■ **TASK GOAL**
What you return should be the lines of the data containing "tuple", each in full.

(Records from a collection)
────────

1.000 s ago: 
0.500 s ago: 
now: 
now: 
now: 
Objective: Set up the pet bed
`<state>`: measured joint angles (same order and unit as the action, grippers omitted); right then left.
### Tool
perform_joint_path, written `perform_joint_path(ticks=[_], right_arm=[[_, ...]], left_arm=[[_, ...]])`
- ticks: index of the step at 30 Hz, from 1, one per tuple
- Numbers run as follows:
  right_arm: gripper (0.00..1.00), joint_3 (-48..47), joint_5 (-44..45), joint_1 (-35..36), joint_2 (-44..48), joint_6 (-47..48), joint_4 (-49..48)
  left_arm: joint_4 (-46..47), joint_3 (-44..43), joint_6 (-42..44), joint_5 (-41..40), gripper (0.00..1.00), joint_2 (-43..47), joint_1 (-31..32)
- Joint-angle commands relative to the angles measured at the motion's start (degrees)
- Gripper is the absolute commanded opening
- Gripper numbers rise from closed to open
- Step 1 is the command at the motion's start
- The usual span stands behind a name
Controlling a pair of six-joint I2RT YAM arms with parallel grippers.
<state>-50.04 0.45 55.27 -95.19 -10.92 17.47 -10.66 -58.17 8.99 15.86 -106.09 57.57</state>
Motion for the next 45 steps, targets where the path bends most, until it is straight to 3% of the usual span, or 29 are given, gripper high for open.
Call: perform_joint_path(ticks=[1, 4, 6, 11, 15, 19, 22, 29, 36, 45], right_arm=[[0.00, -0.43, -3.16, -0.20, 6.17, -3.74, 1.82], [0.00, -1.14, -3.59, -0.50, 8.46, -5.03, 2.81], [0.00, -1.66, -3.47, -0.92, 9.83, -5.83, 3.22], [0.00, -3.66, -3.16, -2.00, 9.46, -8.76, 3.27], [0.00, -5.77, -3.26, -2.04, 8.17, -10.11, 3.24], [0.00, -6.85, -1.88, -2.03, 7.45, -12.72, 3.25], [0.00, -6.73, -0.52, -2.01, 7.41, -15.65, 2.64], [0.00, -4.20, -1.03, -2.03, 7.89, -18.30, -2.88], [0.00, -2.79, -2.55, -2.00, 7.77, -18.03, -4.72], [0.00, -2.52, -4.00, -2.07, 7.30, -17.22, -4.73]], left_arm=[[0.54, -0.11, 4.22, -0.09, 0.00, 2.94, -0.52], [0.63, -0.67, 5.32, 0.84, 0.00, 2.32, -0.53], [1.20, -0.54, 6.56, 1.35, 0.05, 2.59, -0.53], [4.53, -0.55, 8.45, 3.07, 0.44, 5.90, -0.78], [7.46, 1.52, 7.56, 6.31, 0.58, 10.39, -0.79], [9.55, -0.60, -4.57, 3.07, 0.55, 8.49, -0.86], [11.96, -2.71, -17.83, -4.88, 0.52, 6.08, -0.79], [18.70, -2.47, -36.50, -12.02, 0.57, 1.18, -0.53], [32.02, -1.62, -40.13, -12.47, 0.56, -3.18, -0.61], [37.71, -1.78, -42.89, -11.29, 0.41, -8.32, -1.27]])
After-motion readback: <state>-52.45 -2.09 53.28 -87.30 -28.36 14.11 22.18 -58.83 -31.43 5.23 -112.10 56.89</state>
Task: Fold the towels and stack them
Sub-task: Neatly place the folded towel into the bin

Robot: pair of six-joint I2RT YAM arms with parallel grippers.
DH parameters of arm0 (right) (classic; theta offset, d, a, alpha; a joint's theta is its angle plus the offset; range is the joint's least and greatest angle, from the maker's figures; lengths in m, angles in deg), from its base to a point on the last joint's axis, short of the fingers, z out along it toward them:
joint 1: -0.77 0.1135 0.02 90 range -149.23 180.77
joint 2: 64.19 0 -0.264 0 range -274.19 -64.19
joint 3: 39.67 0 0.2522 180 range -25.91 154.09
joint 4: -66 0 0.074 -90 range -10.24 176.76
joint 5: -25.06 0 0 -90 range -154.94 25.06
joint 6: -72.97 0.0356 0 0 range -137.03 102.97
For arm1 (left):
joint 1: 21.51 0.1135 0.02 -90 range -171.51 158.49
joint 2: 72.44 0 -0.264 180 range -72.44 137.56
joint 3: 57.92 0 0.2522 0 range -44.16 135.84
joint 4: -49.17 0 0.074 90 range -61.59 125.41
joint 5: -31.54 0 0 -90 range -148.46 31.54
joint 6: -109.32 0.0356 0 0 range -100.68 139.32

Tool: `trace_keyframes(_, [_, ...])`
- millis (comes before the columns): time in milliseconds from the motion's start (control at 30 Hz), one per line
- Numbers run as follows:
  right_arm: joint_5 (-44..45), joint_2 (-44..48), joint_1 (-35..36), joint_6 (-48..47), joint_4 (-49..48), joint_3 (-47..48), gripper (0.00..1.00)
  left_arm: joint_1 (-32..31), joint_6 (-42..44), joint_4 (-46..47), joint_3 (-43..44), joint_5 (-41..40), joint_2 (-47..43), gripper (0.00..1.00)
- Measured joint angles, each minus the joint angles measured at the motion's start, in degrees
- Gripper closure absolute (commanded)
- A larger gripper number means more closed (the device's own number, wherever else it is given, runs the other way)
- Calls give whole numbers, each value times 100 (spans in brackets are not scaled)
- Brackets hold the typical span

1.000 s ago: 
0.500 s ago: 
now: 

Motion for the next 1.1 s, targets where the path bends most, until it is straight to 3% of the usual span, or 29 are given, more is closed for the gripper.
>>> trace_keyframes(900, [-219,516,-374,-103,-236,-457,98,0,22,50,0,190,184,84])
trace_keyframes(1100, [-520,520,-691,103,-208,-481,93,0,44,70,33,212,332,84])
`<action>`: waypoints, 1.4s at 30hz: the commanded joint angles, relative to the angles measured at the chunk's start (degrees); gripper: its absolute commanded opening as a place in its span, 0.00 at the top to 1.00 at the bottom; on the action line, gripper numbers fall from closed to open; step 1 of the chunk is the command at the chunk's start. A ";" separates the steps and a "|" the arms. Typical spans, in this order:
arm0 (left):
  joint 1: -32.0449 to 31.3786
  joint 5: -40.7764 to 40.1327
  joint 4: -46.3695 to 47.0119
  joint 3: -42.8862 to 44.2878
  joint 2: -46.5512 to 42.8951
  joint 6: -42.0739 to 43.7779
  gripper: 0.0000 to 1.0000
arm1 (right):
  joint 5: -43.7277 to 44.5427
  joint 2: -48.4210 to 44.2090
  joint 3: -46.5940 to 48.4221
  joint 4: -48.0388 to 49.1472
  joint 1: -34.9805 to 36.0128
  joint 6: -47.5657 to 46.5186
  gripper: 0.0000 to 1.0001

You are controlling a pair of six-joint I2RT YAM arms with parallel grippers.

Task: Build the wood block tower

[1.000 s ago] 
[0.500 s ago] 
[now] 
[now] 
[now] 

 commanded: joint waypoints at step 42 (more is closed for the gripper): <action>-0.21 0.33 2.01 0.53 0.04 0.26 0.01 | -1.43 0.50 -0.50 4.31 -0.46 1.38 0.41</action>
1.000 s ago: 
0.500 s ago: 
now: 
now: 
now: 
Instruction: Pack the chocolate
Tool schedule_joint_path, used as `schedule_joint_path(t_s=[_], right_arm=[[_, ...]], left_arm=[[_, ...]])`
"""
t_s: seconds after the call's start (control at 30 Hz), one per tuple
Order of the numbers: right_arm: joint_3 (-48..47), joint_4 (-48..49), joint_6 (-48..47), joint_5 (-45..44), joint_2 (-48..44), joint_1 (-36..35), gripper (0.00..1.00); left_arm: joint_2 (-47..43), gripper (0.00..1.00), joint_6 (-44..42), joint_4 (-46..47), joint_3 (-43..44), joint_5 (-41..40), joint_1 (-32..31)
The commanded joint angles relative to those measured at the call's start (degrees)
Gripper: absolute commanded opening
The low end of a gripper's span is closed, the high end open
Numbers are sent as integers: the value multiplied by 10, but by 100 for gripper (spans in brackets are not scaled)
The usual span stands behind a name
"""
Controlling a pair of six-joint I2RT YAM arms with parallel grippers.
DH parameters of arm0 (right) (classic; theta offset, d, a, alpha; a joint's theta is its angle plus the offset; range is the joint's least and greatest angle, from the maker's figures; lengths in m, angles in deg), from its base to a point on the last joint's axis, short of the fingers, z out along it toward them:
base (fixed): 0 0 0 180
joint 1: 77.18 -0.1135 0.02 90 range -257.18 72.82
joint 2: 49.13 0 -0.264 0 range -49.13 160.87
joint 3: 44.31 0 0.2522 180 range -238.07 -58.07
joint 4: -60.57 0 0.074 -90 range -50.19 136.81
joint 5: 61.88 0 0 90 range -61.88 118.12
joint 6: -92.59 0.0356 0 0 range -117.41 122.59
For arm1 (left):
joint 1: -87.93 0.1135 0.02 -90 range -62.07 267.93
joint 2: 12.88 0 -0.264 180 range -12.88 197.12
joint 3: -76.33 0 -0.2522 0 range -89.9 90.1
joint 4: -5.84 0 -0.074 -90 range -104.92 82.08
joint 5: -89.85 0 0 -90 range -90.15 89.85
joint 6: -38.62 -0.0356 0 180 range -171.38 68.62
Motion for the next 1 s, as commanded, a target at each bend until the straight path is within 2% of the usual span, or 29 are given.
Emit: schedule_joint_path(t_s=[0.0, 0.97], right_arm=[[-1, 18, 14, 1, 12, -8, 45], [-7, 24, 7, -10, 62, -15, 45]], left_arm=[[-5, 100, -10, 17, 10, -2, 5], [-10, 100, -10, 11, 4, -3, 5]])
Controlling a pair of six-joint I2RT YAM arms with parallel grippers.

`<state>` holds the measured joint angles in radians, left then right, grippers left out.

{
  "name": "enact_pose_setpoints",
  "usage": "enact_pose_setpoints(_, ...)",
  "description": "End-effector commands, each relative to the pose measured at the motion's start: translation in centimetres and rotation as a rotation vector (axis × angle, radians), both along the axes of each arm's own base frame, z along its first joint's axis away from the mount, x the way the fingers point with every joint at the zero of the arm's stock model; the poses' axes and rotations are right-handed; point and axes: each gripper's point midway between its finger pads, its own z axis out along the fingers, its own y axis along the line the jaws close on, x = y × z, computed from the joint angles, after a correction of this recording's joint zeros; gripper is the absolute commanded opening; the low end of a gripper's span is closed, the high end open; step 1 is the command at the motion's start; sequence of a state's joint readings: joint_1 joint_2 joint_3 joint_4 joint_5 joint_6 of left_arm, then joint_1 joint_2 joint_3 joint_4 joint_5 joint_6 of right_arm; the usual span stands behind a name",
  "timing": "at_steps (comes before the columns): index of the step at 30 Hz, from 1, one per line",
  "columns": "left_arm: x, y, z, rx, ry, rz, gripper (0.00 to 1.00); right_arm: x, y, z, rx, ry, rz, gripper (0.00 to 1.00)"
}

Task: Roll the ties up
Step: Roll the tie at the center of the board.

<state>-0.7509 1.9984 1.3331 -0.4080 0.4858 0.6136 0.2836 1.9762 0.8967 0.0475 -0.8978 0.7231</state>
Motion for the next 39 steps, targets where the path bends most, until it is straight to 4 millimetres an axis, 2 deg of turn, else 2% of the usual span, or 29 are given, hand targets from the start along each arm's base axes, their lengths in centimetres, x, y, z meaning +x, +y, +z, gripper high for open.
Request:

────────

■ **RESPONSE TO THE EXERCISE**
- ticks: index of the step at 30 Hz, from 1, one per tuple
t_s: seconds after the call's start (control at 30 Hz), one per tuple

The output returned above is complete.